Jo Jackson (Portland, OR) is well known for her repetitive
symbolic paintings of skulls, animals and human fornicating. Her paintings
shown at the LaMontagne Gallery are part of a larger body of work,
Victory Over
the Sun. These are direct representations of Yves Klein's "living
brushes" and evoke the tragedy linked to Klein's death. Jackson
developed a mythical language of the of unanswered questions surrounding
this mystery retold through skeleton keys, pocket watches, melting
glaciers and playing cards. Jackson recently had a solo exhibition
at Kavi Gupta Gallery in Chicago and in Beautiful Losers: Contemporary
Art and Street Culture at the Rosenthal Center for Contemporary Art,
Cincinnati, the Yerba Buena Center for the Arts,
San Francisco and the Orange County Museum of Art. Jo Jackson has
also exhibited at Jack Hanley Gallery, San Francisco.

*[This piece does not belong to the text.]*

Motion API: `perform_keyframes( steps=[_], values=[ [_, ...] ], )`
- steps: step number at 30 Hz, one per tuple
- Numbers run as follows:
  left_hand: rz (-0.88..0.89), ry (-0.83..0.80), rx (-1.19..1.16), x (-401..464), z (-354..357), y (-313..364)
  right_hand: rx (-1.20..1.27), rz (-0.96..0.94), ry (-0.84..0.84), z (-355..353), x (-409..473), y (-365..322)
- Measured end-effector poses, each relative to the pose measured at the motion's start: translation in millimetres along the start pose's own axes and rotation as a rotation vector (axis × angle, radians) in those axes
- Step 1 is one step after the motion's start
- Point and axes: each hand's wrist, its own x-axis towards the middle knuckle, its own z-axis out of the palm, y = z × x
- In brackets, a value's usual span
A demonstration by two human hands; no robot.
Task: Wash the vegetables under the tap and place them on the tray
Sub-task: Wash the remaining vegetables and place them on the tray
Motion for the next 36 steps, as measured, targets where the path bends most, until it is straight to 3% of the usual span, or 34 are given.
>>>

Erika Somogyi (NY) paints sun-drenched watercolors
laced with 1970's nostalgia. Somogyi creates these narratives through
utopian dreamlike landscapes of light cascading through silhouettes
of trees and figures.
In these recent works, Somoygi experiments with different sculptural
elements and mirrored abstractions.
Erika Somogyi has recently exhibited at Jack Hanley, San Francisco
and Monya Rowe Gallery in New York.
Cristina Toro (New Berlin, NY) creates large, highly
detailed acrylic paintings. Toro's creations are chapters in a multi-layered
fable based on autobiographical elements. Influenced by living most
of her life in the tropical climates of Florida and Puerto Rico, Toro,
found a startling difference between the South and the harsh seasons
of the Northeast. Toro responded by retreating into her studio to
recreate these tropical environments she holds so dear. These elements
include odd creatures, lush plants and exceptional pattern making
with an intentional disregard for realistic perspective. Other recognizable
influences are drawn from the miniature paintings of India, Persia,
and Turkey, The Unicorn Tapestries and Chinese landscape paintings.
Cristina Toro very recently exhibited at HPGRP Gallery in Japan
in collaboration with Little Cakes in NYC.